SIAM Conference on Data Mining

Top Ten Data Mining Mistakes -- and How to Avoid Them


John Elder, Ph.D.
Chief Scientist, Elder Research, Inc.


The tutorial will reveal the top mistakes we Data Miners can make, from the simple to the subtle, using case studies of real projects and the (often overlooked) symptoms that suggested something might be amiss. The goal will be to learn "best practices" from their flip side -- mistakes. (But we also should have time for brief summaries of how to do it right.) Mistakes to be covered: Lack of data, Focus on training, Reliance on one technique, Ask the wrong question, Listen (only) to the data, Accept leaks from the future, Discount pesky cases, Extrapolate (practically and theoretically), Answer every inquiry, Sample without care, Believe the best model.


The best background for attendees to have is a problem they want to solve and experience trying any analysis technique. We'll focus on how to think rightly about a problem, and not on technical equations or terms. The practical illustrations emphasize the "uncommon common sense" necessary to practice well the art of Data Mining.

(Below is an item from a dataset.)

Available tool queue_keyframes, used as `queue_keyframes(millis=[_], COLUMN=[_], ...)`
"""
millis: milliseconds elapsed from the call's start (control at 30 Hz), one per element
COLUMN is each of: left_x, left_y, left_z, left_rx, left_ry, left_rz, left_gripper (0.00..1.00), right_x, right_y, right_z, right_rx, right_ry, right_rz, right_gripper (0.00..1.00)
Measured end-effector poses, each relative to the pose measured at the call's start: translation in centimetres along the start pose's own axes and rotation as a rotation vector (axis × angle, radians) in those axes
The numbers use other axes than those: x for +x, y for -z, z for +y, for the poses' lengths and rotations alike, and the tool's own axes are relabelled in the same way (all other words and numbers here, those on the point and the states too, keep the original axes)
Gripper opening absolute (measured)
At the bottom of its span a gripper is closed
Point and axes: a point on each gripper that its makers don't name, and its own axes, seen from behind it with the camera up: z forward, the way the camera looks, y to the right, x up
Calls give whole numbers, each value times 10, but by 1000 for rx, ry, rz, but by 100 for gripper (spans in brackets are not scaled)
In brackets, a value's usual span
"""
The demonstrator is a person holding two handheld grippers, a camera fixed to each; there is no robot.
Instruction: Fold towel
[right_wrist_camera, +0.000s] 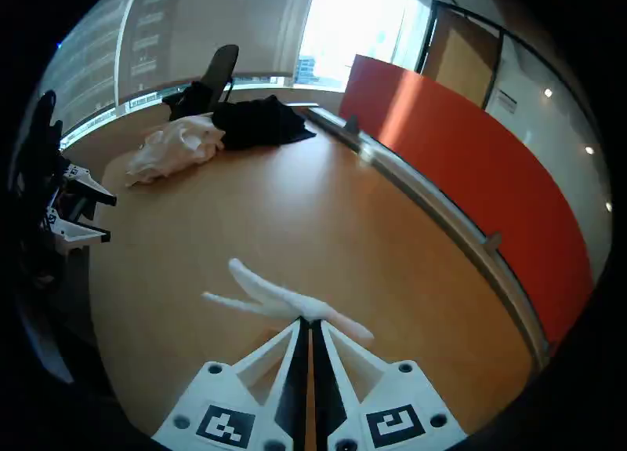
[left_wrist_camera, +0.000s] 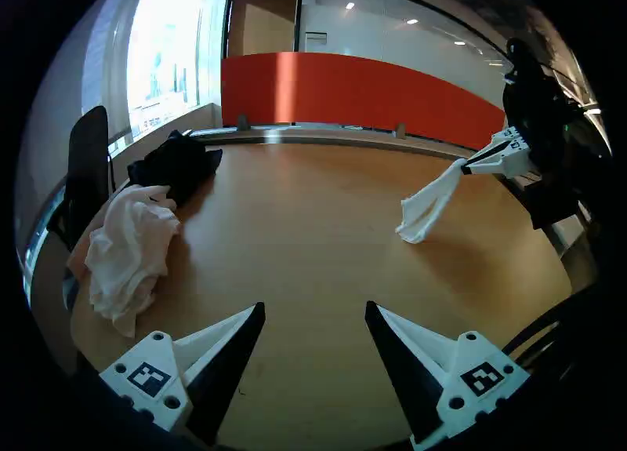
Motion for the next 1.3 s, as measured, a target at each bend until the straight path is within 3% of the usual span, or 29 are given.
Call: queue_keyframes(millis=[200,667,1300], left_x=[6,10,21], left_y=[0,-7,-22], left_z=[1,5,18], left_rx=[-16,-45,-65], left_ry=[-3,-11,-30], left_rz=[8,5,-8], left_gripper=[95,95,95], right_x=[2,-30,-120], right_y=[21,69,150], right_z=[16,58,137], right_rx=[-29,-71,-172], right_ry=[7,-56,-151], right_rz=[-7,-38,-119], right_gripper=[3,3,3])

Dr. John Elder heads a small Data Mining firm with offices in Charlottesville, Virginia, and Washington, DC. John earned degrees in Electrical Engineering at Rice University, then worked in the Defense consulting industry for 5 years, where he authored an early Data Mining tool for the Air Force which led to improved guidance and flight control applications. He then earned a Ph.D. in Systems Engineering from the University of Virginia while working as Director of Research for an investment management firm, and wrote an influential tool for global optimization. After two years post-doctoral research at Rice in the Computational and Applied Mathematics Department, John returned to Virginia and started Elder Research, Inc. in 1995, where he's led projects successfully applying Data Mining to a wide variety of financial, commercial, and medical applications -- including cross-selling, customer segmentation, direct marketing, credit scoring, sales forecasting, stock selection, drug efficacy, biometrics, market timing, and fraud detection. Dr. Elder has written several book chapters and articles on pattern discovery techniques, and is a frequently invited conference speaker. He is active on Statistical and Engineering journals and boards, and his popular Data Mining courses are acclaimed for clarity. He has been named to Who's Who in the World for his contributions to the field. Dr. Elder has been honored, since Fall 2001, to serve on Panel formed by Congress to guide critical defense technology for the National Security Agency.